==== Records supplied ====

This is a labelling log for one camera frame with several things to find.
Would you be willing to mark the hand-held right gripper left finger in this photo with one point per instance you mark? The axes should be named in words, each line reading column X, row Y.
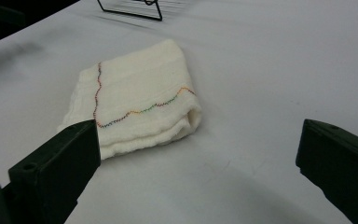
column 56, row 168

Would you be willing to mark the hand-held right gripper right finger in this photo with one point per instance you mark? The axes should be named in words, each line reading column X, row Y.
column 341, row 161

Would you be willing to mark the white towel with rainbow stitching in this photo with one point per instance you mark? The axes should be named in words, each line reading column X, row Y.
column 143, row 90

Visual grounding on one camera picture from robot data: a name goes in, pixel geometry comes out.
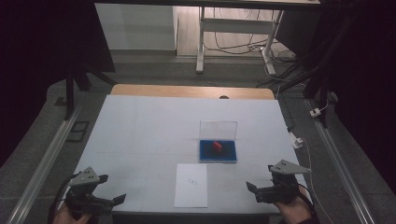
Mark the blue ink pad case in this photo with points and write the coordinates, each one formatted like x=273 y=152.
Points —
x=218 y=157

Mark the white desk frame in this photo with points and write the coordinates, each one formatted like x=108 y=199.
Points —
x=236 y=25

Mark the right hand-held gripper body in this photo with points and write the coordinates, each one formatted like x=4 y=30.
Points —
x=285 y=183

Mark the white table mat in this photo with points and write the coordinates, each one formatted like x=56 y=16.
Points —
x=140 y=130

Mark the white cabinet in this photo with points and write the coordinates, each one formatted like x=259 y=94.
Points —
x=137 y=28

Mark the person's right hand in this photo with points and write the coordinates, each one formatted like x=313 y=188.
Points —
x=294 y=211

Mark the wooden table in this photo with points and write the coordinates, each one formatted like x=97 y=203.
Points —
x=186 y=91

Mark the white plug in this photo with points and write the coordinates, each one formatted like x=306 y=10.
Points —
x=295 y=141

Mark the red stamp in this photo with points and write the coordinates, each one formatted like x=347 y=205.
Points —
x=217 y=146

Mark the person's left hand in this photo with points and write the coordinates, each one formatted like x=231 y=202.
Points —
x=65 y=217

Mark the aluminium rail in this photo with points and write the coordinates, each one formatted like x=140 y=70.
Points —
x=339 y=161
x=46 y=161

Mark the black floor frame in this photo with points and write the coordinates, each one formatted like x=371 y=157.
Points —
x=77 y=131

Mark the small white adapter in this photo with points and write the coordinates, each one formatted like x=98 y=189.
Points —
x=315 y=112

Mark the white paper sheet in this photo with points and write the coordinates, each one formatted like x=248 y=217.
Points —
x=191 y=196

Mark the dark curtain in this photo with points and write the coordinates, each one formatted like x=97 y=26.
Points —
x=370 y=93
x=37 y=62

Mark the dark table grommet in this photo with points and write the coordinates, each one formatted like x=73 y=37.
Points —
x=224 y=97

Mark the black metal stand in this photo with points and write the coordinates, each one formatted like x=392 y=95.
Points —
x=322 y=90
x=70 y=93

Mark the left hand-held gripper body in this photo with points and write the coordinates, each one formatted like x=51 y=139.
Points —
x=84 y=180

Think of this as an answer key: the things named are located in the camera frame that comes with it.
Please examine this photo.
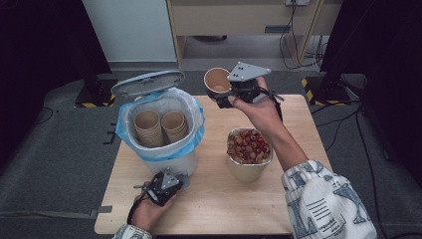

====

*Your task*:
From the entries above, output every line exactly and omit any image.

*Exercise answer*:
This is a labelling log for one camera frame with several things to find.
Would you be willing to mark the hand-held right gripper left finger in this photo with one point per instance you mark? The axes should be named in words, each line reading column X, row Y.
column 56, row 168

Would you be willing to mark the hand-held right gripper right finger in this photo with one point per instance you mark? The axes should be named in words, each line reading column X, row Y.
column 341, row 161

Would you be willing to mark the white towel with rainbow stitching in this photo with one point per instance you mark? The axes should be named in words, each line reading column X, row Y.
column 143, row 90

Visual grounding on one camera picture from robot data: a name goes in, pixel geometry comes out.
Mark the blue ink pad case in this photo with points and write the coordinates, each one formatted like x=273 y=152.
Points —
x=218 y=157

Mark the white desk frame in this photo with points and write the coordinates, each one formatted like x=108 y=199.
Points —
x=236 y=25

Mark the right hand-held gripper body in this photo with points and write the coordinates, each one formatted like x=4 y=30.
Points —
x=285 y=183

Mark the white table mat in this photo with points and write the coordinates, each one formatted like x=56 y=16.
Points —
x=140 y=130

Mark the white cabinet in this photo with points and write the coordinates, each one formatted like x=259 y=94.
Points —
x=137 y=28

Mark the person's right hand in this photo with points and write the coordinates, each one formatted like x=313 y=188.
Points —
x=294 y=211

Mark the wooden table in this photo with points and write the coordinates, each one formatted like x=97 y=203.
Points —
x=186 y=91

Mark the white plug in this photo with points and write the coordinates, each one formatted like x=306 y=10.
Points —
x=295 y=141

Mark the red stamp in this photo with points and write the coordinates, each one formatted like x=347 y=205.
Points —
x=217 y=146

Mark the person's left hand in this photo with points and write the coordinates, each one formatted like x=231 y=202.
Points —
x=65 y=217

Mark the aluminium rail in this photo with points and write the coordinates, each one formatted like x=140 y=70.
Points —
x=339 y=161
x=46 y=161

Mark the black floor frame in this photo with points and write the coordinates, each one formatted like x=371 y=157.
Points —
x=77 y=131

Mark the small white adapter in this photo with points and write the coordinates, each one formatted like x=98 y=189.
Points —
x=315 y=112

Mark the white paper sheet in this photo with points and write the coordinates, each one formatted like x=248 y=217.
Points —
x=191 y=196

Mark the dark curtain in this photo with points and write the coordinates, each one formatted like x=97 y=26.
Points —
x=370 y=93
x=37 y=62

Mark the dark table grommet in this photo with points and write the coordinates, each one formatted like x=73 y=37.
Points —
x=224 y=97

Mark the black metal stand in this photo with points and write the coordinates, each one formatted like x=392 y=95.
Points —
x=322 y=90
x=70 y=93

Mark the left hand-held gripper body in this photo with points and write the coordinates, each one formatted like x=51 y=139.
Points —
x=84 y=180

Think of this as an answer key: the things named are located in the camera frame that comes with it.
Please examine this photo.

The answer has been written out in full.